So, years ago when I first signed up (to register one of the old 4 character App IDs I think), my Apple developer ID was just a seven character (initials and surname) string - not an email address, no @ or anything.

Later, I signed up to, I think, iTools when it came out, with the same 7 characters before the @ sign. This eventually got converted to an @mac.com address, and then a @me.com address (though I kept using the @mac.com address, so the @mac.com and @me.com versions still work as aliases of my @icloud.com email address, which is the same 7 characters before @icloud.com).

I forget the sequence, but assuming that my developer ID (which we’ll call abcdefg) was the same as abcdefg@mac.com etc, I managed to sign up to the App Store with abcdefg as my Apple ID, and register purchases against it, and also managed to sign up abcdefg@mac.com as a completely separate Apple ID for Icloud, including email. So, I had two IDs that were essentially the same, that I didn’t want to give either up, but couldn’t merge.

Then the Apple developer program insisted on an ID that was an actual email address, so I changed abcdefg ID to my @gmail.com address (with a different string of characters before the @ sign), for use on the App Store and as my Developer ID.

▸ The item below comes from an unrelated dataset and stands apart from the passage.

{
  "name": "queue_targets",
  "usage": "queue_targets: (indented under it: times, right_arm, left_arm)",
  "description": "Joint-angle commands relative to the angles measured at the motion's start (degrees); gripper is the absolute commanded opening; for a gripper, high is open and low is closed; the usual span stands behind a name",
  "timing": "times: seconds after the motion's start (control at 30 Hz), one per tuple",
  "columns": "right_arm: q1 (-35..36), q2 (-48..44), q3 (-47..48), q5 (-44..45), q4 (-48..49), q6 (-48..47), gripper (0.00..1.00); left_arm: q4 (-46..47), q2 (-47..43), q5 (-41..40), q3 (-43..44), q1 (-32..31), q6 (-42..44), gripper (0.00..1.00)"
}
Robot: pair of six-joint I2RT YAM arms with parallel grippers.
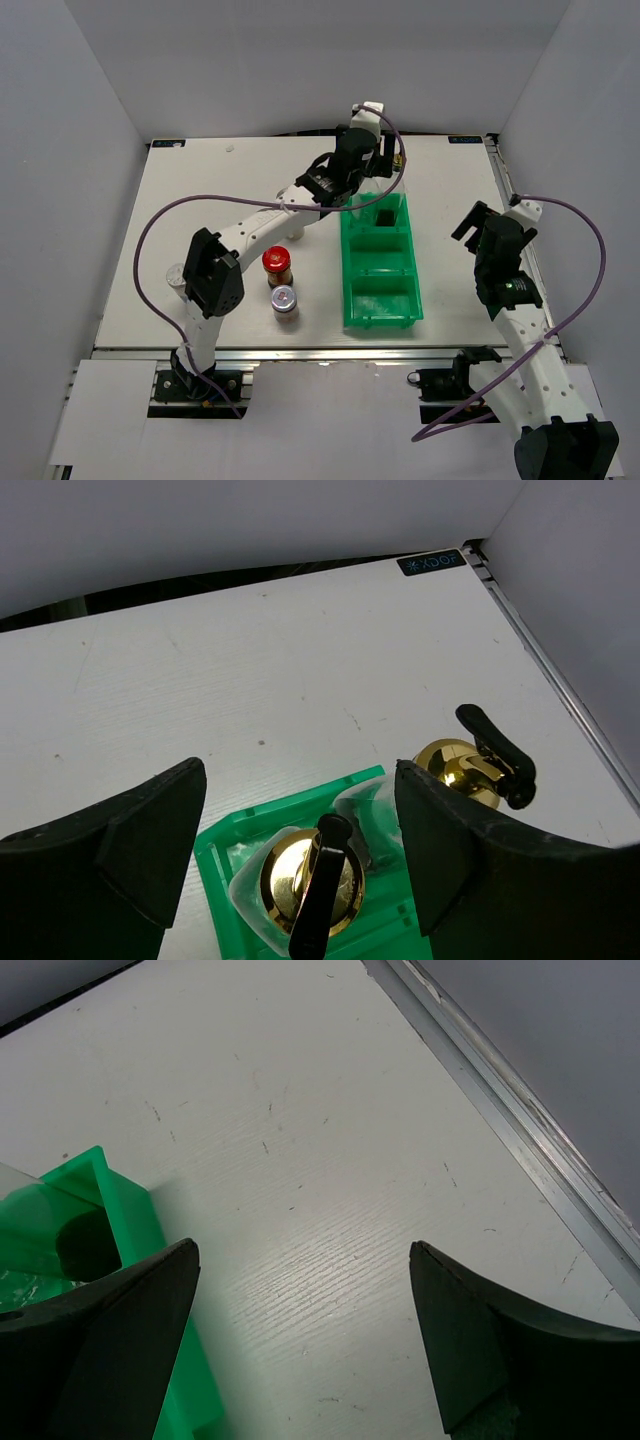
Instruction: Organize the condiment bottles
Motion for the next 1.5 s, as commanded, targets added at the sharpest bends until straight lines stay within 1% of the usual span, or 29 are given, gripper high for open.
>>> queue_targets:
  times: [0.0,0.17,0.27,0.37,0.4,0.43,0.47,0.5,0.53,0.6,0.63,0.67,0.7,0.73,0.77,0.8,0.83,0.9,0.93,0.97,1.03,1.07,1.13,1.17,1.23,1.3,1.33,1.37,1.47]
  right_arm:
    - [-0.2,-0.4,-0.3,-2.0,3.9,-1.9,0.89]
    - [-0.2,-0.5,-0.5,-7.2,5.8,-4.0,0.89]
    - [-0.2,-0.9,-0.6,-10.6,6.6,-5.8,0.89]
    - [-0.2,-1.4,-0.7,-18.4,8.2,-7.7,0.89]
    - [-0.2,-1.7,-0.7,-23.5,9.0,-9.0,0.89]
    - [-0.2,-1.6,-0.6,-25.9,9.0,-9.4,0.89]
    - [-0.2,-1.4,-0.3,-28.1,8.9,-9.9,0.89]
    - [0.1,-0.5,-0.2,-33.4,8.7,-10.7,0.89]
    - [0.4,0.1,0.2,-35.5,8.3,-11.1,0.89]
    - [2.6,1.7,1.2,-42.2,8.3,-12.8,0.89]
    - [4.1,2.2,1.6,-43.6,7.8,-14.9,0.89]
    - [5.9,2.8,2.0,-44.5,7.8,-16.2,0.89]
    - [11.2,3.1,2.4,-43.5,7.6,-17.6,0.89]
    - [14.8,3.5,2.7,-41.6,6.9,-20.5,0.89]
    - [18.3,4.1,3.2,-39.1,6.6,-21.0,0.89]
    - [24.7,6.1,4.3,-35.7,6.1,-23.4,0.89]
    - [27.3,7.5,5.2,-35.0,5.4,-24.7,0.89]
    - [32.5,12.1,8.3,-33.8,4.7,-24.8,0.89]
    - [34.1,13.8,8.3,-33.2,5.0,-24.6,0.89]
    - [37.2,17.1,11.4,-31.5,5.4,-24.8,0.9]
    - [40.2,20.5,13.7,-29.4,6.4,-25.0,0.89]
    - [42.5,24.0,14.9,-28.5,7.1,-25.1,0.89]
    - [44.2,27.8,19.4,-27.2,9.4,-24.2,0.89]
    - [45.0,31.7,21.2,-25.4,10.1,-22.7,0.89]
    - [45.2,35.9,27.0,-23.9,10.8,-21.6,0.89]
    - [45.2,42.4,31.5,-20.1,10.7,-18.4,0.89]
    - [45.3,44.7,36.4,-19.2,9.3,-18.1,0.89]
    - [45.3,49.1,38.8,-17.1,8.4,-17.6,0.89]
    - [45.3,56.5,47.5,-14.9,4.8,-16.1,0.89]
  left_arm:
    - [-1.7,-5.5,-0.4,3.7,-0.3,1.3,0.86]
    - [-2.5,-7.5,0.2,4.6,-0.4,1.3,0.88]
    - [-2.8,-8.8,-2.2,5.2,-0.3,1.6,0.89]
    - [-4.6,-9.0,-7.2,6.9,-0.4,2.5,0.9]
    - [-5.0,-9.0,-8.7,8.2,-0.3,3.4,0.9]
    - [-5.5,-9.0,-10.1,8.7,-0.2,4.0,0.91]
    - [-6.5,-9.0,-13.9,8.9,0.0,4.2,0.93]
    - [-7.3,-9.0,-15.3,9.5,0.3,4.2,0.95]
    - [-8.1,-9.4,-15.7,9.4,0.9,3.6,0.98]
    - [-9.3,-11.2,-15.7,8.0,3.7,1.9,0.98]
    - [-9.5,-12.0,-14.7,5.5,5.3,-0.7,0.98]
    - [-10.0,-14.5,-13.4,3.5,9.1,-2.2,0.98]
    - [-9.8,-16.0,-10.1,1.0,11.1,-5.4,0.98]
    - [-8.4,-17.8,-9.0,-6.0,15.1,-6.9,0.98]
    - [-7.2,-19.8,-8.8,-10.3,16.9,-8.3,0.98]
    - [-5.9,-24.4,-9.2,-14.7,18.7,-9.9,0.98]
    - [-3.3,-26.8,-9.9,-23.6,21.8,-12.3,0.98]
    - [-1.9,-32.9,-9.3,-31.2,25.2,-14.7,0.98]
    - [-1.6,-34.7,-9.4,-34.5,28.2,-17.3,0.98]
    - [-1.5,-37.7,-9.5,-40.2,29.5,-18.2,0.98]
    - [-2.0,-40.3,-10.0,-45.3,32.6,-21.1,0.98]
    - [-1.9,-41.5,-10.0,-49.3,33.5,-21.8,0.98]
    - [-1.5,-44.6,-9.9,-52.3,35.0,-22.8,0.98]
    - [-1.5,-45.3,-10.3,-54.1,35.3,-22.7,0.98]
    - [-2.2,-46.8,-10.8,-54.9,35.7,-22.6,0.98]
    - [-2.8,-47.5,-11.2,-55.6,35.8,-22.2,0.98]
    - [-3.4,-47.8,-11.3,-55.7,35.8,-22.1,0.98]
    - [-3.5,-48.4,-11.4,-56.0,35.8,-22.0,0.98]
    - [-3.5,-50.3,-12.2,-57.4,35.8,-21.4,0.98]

I then decided it would be better not to have my Developer ID associated with either Google or Apple, so created another Apple ID with an email address at one of my own domains, and waited for my paid developer membership to expire, which was a couple of days ago. So, yesterday, I went to pay the annual membership for the new ID, discovered that I hadn’t turned on 2-factor authentication for that ID, then discovered that there was a 3-day wait on being able to request 2-factor authentication. So, I’m now waiting for Saturday morning to use my new developer ID to downloads various betas and start learning SwiftUI.